St Georges Park our First Tour 21 Ride together

Last friday the Tour 21 Team met for a second training and assesment day at St Georges Park – The England Football Elite Performance Centre. It was our second opportunity to train together and a first to ride as a group.

One experience of St Georges demonstrated to me that in sport its not always the top performers that grab our attention. Whilst the Chelsea Squad were joining up before their Sunday Carabao Cup Match, the England Blind Football Team were meeting in the same environment. A reminder that everyday people refuse to let adversity hold them back, and everyone deserves the same opportunities in life. Earlier in the week, I received a short message from a lady called Miriam, telling me her story wishing me luck, offering me her support and calling me a ‘Superhero’. I’m not sure about that, but if people think of me the same way as I did about those Blind Footballers then I am very humbled.

As a group of amateur cyclist, we are riding for those men, women and children fighting Leukaemia, to give them the opportunity to play and win their own personal Cup Finals, but we can only achieve this if we work together as a team. Our first team ride was a 28 mile loop around the undulating lanes to the west of Burton-Upon-Trent. To ride in a close group you have to have confidence in the ablity of your fellow riders; Will they ride in the right position? Will they be much stronger than me? Will the person in front point out the hazards?

Riding down the long drive to the roads outside the complex all my apprehensions dissappeared, I was clearly with a group of riders who knew what they were doing, no ego’s trying to prove themselves, all the dangers being pointed out, and the chattering soon started as we relaxed in to our ride.
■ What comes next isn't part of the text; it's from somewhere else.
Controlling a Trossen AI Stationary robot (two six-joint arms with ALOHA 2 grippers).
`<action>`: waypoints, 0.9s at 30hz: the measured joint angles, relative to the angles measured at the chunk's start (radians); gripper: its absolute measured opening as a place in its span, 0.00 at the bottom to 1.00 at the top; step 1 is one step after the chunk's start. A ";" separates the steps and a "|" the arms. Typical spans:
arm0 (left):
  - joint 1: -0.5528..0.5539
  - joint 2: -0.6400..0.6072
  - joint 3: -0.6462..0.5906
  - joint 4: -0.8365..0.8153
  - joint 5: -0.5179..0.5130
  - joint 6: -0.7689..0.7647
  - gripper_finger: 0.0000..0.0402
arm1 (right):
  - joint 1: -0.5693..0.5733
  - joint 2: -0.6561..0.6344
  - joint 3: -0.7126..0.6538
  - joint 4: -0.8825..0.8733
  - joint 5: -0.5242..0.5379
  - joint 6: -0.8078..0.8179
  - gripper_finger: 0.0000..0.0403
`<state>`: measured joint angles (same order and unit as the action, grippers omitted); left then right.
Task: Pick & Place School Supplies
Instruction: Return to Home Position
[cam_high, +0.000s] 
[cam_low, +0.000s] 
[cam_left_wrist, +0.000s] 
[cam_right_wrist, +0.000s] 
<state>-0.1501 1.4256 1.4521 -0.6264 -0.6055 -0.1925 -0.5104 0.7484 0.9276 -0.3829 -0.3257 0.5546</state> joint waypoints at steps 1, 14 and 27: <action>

Our only problem was the difference in how we called out the dangers, we were all speaking in the same language but in different dialects, was a car approaching on a narrow lane a ‘ Car ‘on the nose’, a car ‘front’ or a car ‘down’. This will sort itself in time, but the main thing was we were safe and my team mates were shouting out the dangers. Whilst only a short ride compared to what we’ll have in France it was great to be amongst all these wonderful people all riding to help others. The sun was out, a little windy but as we rode and chatted we learnt more about each other, building that friendship that will undoubtably help us on those long mountain stages of the Alps and Pyrenees.

But its not all about riding our bikes, there is much more to riding than just turning the pedals. Fuel and recovery are just 2 of the areas we covered on the day. HI-5 are supporting us with our in ride nutrition and recovery drinks but what should we eat and when, Whats the best thing before a ride and after a ride? Again we worked as a team, splitting in to groups to discuss cards that had been placed on the tables to decide what we would eat and when. The advantages of caffine in coffee, and the disadvantages if we have too much, how abstaining for a short while means we can get a boost when we need it.

One of last years team, Matt, who’s company is helping out with compression clothing , something I have never tried before. I’ve always know that rest is important, riding stage after stage over 3 weeks is not going to offer mu,ch chance for rest so anything we aid the recovery process is going to be worhtwhile. In the same way recovery drinks put the right fuel back in our body to help out body recover, compression clothing helps to speed up the recovery process, making sure every minute of rest at the end of each stage is maximised.

Just like being back at schoool it was not all theory, in the afternoon we were back in the gym for more physical training and tests. For those who never made our first meet up, there were the bench mark tests and for those, like myself who had been before, it was an opportunity to see if our training was working. It was, on each of the tests I belive I scored higher than my previous test (results next week). Feedback from the Tour21 ride captain – Andy Cook – was that I was on track and doing what I needed to do at this stage of my preparation, Geoff Thomas even joked, that with the mileage I had ben doing latey, he though I might have ridden to St Georges instead of coming by car.

On Saturday Andy had joined myself and two of the team, Alastair and Keith, who had stopped overnight, We went out for another ride on Saturday morning and as when we arrived back at the hotel a number of the Chelsea Football squad were in the reception area and must have noticed these four sweaty cyclists walking through, probably wondering what we were doing in a football complex. Hopefully one of them will pick up on my blog and as they talk young boys and girls wanting to take up sport, they can spread the word about this 60 year old retired nurse and her friends who are trying to raise £1,000,000 to help Cure Leukaemia.